- What the task asks
Leaving the pictures aside, repeat every line below exactly.
START Data to use
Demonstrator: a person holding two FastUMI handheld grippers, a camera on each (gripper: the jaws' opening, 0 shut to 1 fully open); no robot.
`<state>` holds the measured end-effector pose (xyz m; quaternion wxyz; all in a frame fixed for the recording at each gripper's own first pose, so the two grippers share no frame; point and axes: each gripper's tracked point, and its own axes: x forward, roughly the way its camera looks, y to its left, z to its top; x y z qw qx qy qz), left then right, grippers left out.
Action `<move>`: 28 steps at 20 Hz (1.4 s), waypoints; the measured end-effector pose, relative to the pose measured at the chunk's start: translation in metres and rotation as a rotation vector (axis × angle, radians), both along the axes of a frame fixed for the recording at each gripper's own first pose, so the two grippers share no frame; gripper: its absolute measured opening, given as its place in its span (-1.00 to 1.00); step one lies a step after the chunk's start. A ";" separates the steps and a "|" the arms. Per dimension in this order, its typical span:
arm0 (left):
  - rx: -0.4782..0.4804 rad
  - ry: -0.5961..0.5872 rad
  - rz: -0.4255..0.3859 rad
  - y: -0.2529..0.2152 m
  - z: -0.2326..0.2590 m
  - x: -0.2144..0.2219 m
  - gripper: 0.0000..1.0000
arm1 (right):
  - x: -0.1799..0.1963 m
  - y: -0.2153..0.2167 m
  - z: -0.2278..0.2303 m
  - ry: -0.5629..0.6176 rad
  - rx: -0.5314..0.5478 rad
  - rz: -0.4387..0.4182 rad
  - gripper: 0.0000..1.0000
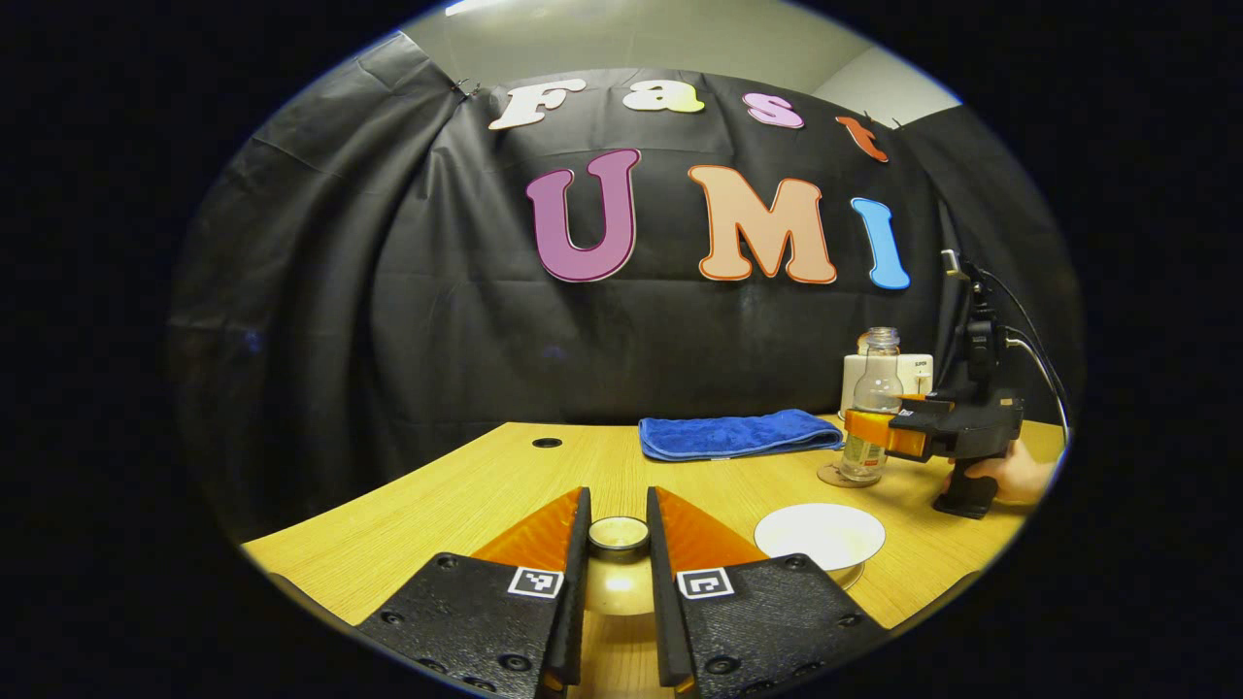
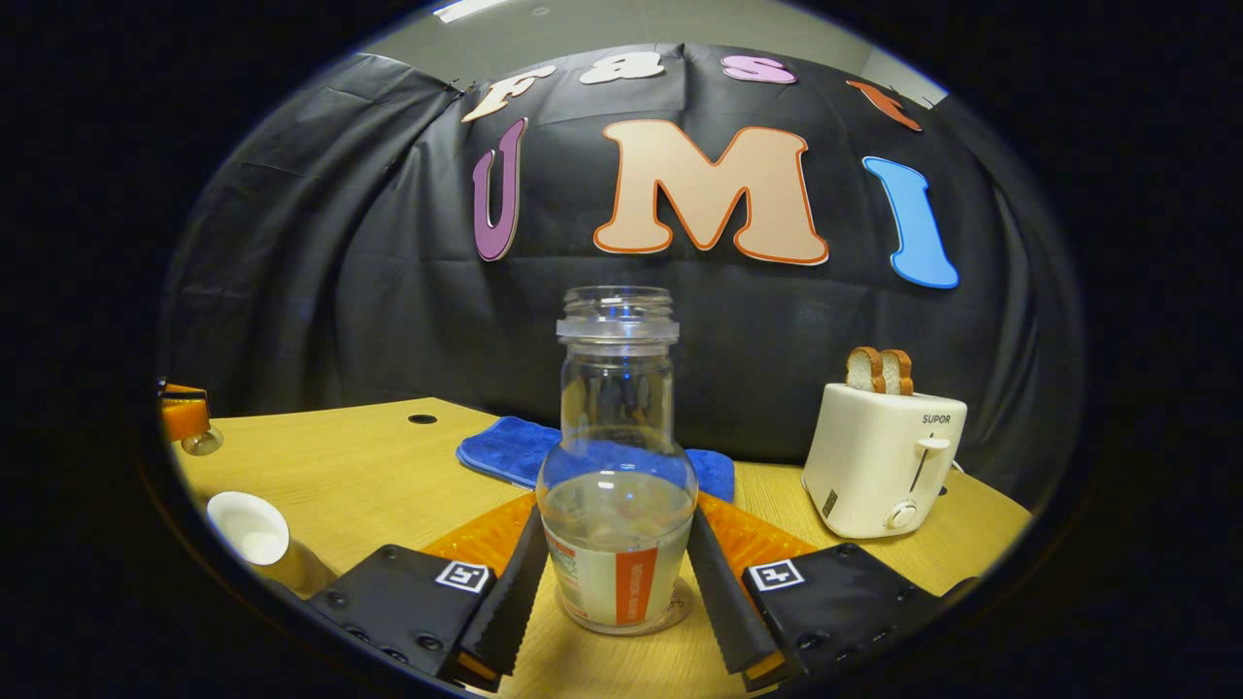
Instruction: Open the teacup lid with one hand, grasp the water bottle and pour water into the teacup with the other hand; after pouring, place the water bottle on the coaster and then close the teacup lid.
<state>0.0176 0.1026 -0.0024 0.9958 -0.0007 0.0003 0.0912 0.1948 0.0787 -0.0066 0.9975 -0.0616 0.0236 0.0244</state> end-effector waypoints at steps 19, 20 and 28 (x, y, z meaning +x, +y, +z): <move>-0.002 0.001 -0.013 -0.002 -0.001 0.002 -0.44 | -0.005 -0.024 -0.002 0.020 0.076 -0.042 0.75; -0.003 0.002 -0.019 -0.003 -0.002 0.002 -0.43 | -0.010 -0.024 -0.001 0.013 0.086 -0.040 0.75; -0.004 0.003 -0.141 -0.038 -0.001 0.029 -0.44 | -0.060 -0.038 0.009 -0.036 0.115 -0.033 0.74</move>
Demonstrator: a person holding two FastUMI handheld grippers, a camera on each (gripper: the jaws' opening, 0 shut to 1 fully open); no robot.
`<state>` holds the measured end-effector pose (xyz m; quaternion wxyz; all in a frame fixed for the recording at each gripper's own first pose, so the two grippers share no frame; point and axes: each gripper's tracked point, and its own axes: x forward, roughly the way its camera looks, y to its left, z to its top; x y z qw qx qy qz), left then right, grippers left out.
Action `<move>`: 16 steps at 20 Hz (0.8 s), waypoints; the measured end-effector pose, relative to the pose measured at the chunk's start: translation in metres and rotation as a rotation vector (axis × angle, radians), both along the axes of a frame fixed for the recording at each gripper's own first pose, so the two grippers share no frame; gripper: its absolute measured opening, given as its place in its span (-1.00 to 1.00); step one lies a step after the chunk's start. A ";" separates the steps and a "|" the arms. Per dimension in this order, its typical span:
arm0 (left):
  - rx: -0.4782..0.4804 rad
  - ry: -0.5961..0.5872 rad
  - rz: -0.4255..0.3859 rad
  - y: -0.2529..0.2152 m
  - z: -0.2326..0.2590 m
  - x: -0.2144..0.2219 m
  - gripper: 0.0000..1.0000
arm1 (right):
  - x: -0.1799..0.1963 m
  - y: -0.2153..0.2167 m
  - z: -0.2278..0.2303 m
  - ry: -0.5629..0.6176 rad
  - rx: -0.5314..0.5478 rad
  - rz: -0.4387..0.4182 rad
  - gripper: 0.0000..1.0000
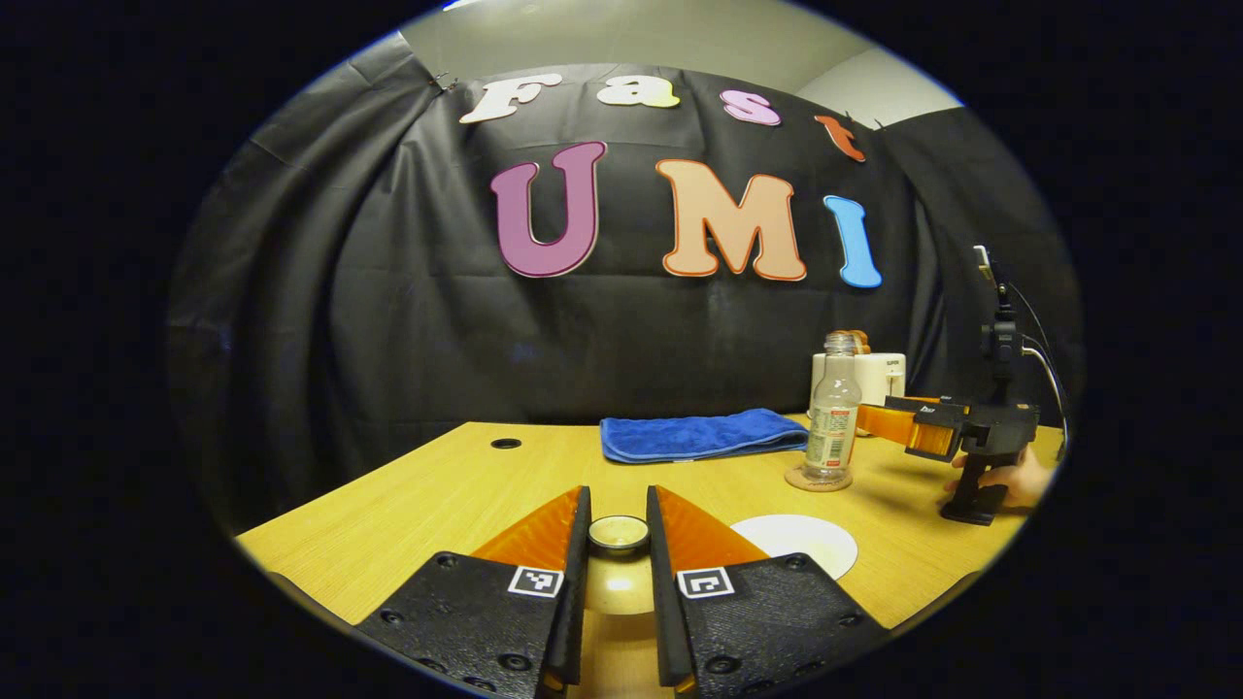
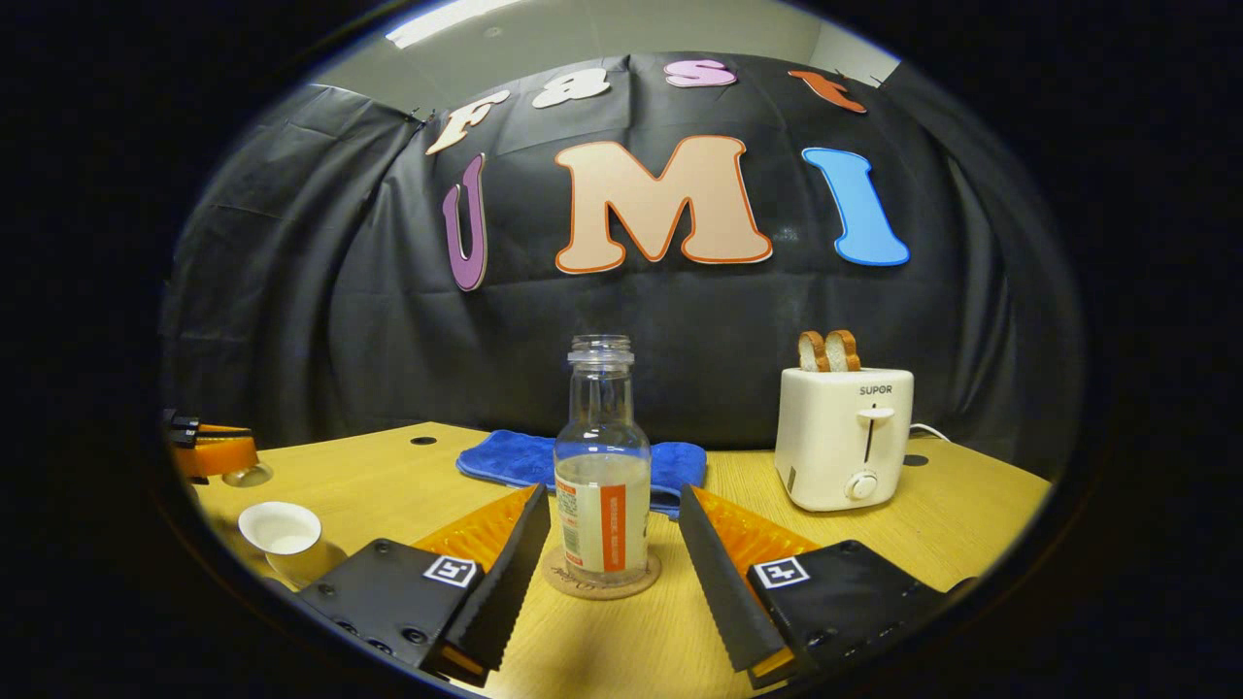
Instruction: Open the teacup lid with one hand, grasp the water bottle and pour water into the teacup with the other hand; after pouring, place the water bottle on the coaster and then close the teacup lid.
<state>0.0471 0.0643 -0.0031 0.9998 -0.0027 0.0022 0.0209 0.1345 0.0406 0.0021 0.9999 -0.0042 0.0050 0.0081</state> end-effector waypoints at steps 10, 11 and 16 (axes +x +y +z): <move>-0.003 0.004 -0.301 -0.074 -0.001 0.013 -0.43 | -0.066 -0.012 -0.003 -0.007 0.000 0.019 0.74; -0.001 0.007 -0.325 -0.080 -0.002 0.012 -0.43 | -0.070 -0.014 -0.002 -0.007 0.000 0.016 0.73; 0.048 0.118 -0.392 -0.097 -0.018 0.015 -0.43 | -0.082 -0.015 -0.001 -0.007 -0.001 0.017 0.74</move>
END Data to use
- Finished exercise
Demonstrator: a person holding two FastUMI handheld grippers, a camera on each (gripper: the jaws' opening, 0 shut to 1 fully open); no robot.
`<state>` holds the measured end-effector pose (xyz m; quaternion wxyz; all in a frame fixed for the recording at each gripper's own first pose, so the two grippers share no frame; point and axes: each gripper's tracked point, and its own axes: x forward, roughly the way its camera looks, y to its left, z to its top; x y z qw qx qy qz), left then right, grippers left out.
Action `<move>`: 28 steps at 20 Hz (1.4 s), waypoints; the measured end-effector pose, relative to the pose measured at the chunk's start: translation in metres and rotation as a rotation vector (axis × angle, radians), both along the axes of a frame fixed for the recording at each gripper's own first pose, so the two grippers share no frame; gripper: its absolute measured opening, given as its place in its span (-1.00 to 1.00); step one lies a step after the chunk's start. A ";" separates the steps and a "|" the arms. Per dimension in this order, its typical span:
arm0 (left):
  - rx: -0.4782..0.4804 rad
  - ry: -0.5961..0.5872 rad
  - rz: -0.4255..0.3859 rad
  - y: -0.2529..0.2152 m
  - z: -0.2326..0.2590 m
  - x: -0.2144..0.2219 m
  - gripper: 0.0000..1.0000
arm1 (right):
  - x: -0.1799..0.1963 m
  - y: -0.2153..0.2167 m
  - z: -0.2278..0.2303 m
  - ry: -0.5629..0.6176 rad
  - rx: -0.5314..0.5478 rad
  - rz: -0.4387..0.4182 rad
  - gripper: 0.0000..1.0000
Instruction: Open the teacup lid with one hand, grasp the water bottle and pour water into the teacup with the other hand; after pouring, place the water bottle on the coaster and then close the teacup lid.
<state>0.0176 0.1026 -0.0024 0.9958 -0.0007 0.0003 0.0912 0.1948 0.0787 -0.0066 0.9975 -0.0616 0.0236 0.0244</state> end-effector waypoints at steps 19, 20 and 28 (x, y, z meaning +x, +y, +z): <move>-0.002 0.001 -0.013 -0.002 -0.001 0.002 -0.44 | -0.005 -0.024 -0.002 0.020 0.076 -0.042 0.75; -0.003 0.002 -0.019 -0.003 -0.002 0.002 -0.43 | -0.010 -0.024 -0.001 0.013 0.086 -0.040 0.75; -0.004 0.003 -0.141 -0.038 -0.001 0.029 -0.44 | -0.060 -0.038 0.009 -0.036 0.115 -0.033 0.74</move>
Demonstrator: a person holding two FastUMI handheld grippers, a camera on each (gripper: the jaws' opening, 0 shut to 1 fully open); no robot.
`<state>` holds the measured end-effector pose (xyz m; quaternion wxyz; all in a frame fixed for the recording at each gripper's own first pose, so the two grippers share no frame; point and axes: each gripper's tracked point, and its own axes: x forward, roughly the way its camera looks, y to its left, z to its top; x y z qw qx qy qz), left then right, grippers left out.
Action `<move>`: 16 steps at 20 Hz (0.8 s), waypoints; the measured end-effector pose, relative to the pose measured at the chunk's start: translation in metres and rotation as a rotation vector (axis × angle, radians), both along the axes of a frame fixed for the recording at each gripper's own first pose, so the two grippers share no frame; gripper: its absolute measured opening, given as its place in its span (-1.00 to 1.00); step one lies a step after the chunk's start. A ";" separates the steps and a "|" the arms. Per dimension in this order, its typical span:
arm0 (left):
  - rx: -0.4782..0.4804 rad
  - ry: -0.5961..0.5872 rad
  - rz: -0.4255..0.3859 rad
  - y: -0.2529..0.2152 m
  - z: -0.2326..0.2590 m
  - x: -0.2144..0.2219 m
  - gripper: 0.0000..1.0000
arm1 (right):
  - x: -0.1799..0.1963 m
  - y: -0.2153..0.2167 m
  - z: -0.2278..0.2303 m
  - ry: -0.5629..0.6176 rad
  - rx: -0.5314..0.5478 rad
  - rz: -0.4387..0.4182 rad
  - gripper: 0.0000..1.0000
Instruction: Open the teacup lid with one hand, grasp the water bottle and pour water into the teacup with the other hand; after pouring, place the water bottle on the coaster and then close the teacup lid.
<state>0.0471 0.0643 -0.0031 0.9998 -0.0027 0.0022 0.0209 0.1345 0.0406 0.0021 0.9999 -0.0042 0.0050 0.0081</state> end-effector waypoints at steps 10, 11 and 16 (axes +x +y +z): <move>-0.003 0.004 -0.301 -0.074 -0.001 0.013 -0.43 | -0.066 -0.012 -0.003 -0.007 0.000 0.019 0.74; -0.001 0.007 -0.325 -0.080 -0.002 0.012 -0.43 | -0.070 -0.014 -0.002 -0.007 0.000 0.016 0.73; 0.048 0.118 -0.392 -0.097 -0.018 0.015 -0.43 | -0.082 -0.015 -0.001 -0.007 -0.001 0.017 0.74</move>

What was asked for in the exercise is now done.